My Mental Health

Avatar of FreeFriendlyDove
| 20

actually this is not gonna be a normal me it's gonna be my ruined life 

from the day I joined cc I tried to be nice and happy and friendly and just yk, make good friends. I am a people pleaser. Ever wonder why my requests for graphic design and photo editing is open? it's cuz I want to help y'all. I dislike it when I do something that people dislike. my irl isn't the best thing, so I came to social for comfort and joy.

the thing is, it ain't that happy anymore. I'm actually crying as I type <3 I want y'all to take a moment and be in my shoes and understand my perspective.

my mental health is really, not that good. some of you may know, I have trichotillomania, meaning I pull my hair out due to stress and nerves. it's so bad I have a bald spot. 

many of you constantly compliment me saying I have the perfect life, great grades, talented, etc. no, it isn't true. my family constantly gets into arguements, and people get hurt. I once broke my lip fighting over a dang television and it took a month to recover, and not only did my parents not care much, my brother didn't apologize. my grades aren't the best.
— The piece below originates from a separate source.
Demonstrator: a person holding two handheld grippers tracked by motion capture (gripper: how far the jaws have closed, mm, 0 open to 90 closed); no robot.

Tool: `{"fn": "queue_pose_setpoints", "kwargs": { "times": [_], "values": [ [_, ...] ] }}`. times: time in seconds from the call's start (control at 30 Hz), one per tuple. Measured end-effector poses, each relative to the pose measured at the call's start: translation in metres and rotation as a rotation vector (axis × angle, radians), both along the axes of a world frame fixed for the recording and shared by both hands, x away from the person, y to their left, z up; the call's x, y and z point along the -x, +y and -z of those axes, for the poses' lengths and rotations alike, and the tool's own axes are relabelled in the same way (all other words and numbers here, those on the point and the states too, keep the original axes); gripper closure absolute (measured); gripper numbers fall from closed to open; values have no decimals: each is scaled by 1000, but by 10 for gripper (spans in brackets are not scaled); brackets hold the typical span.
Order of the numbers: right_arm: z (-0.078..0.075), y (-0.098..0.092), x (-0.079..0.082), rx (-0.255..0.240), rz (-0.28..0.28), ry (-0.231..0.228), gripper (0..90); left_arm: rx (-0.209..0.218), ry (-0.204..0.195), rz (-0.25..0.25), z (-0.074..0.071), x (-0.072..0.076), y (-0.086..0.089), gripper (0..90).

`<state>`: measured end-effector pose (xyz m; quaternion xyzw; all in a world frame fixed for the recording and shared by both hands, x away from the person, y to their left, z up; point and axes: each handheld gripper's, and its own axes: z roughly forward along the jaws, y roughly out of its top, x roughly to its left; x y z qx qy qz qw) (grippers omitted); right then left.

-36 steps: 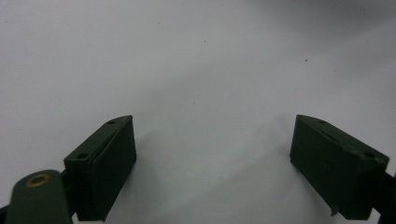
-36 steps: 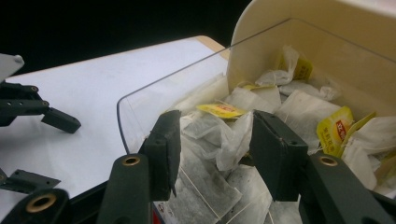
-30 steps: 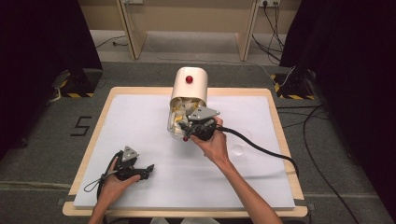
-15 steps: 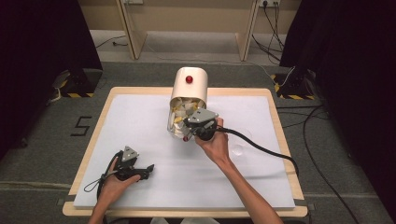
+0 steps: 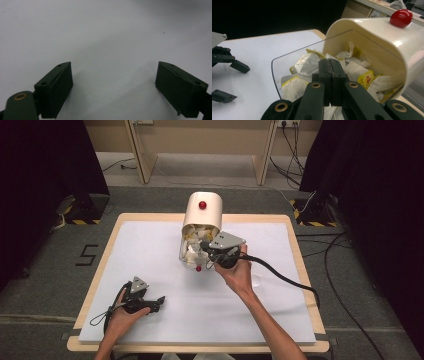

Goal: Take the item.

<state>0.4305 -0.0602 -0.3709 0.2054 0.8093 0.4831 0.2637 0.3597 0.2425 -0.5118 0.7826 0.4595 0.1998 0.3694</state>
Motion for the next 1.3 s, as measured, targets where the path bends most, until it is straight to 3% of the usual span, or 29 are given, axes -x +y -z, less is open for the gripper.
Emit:
{"fn": "queue_pose_setpoints", "kwargs": {
  "times": [0.47,1.03,1.3],
  "values": [
    [-11,-18,5,-59,0,-6,898,1,0,0,0,0,0,137],
    [-25,-73,18,-113,77,-40,898,-1,0,2,0,0,0,137],
    [-25,-97,22,-115,117,-44,899,-1,0,1,0,0,0,137]
  ]
}}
I don't always get straight As, I sleep during class even if I sleep 12 hours. i actually think I failed my maths test this term ngl, couldn't even finish the whole paper. I am not talented. this is just hard work. This is just me, trying my best, to make myself known so that my parents will be proud of me. 

so then I become the "nice" kid in the eyes of some of you. I am not. I have mental health issues. I am judgemental. I am sensitive. I have very differing opinions. I. Am. Suicidal.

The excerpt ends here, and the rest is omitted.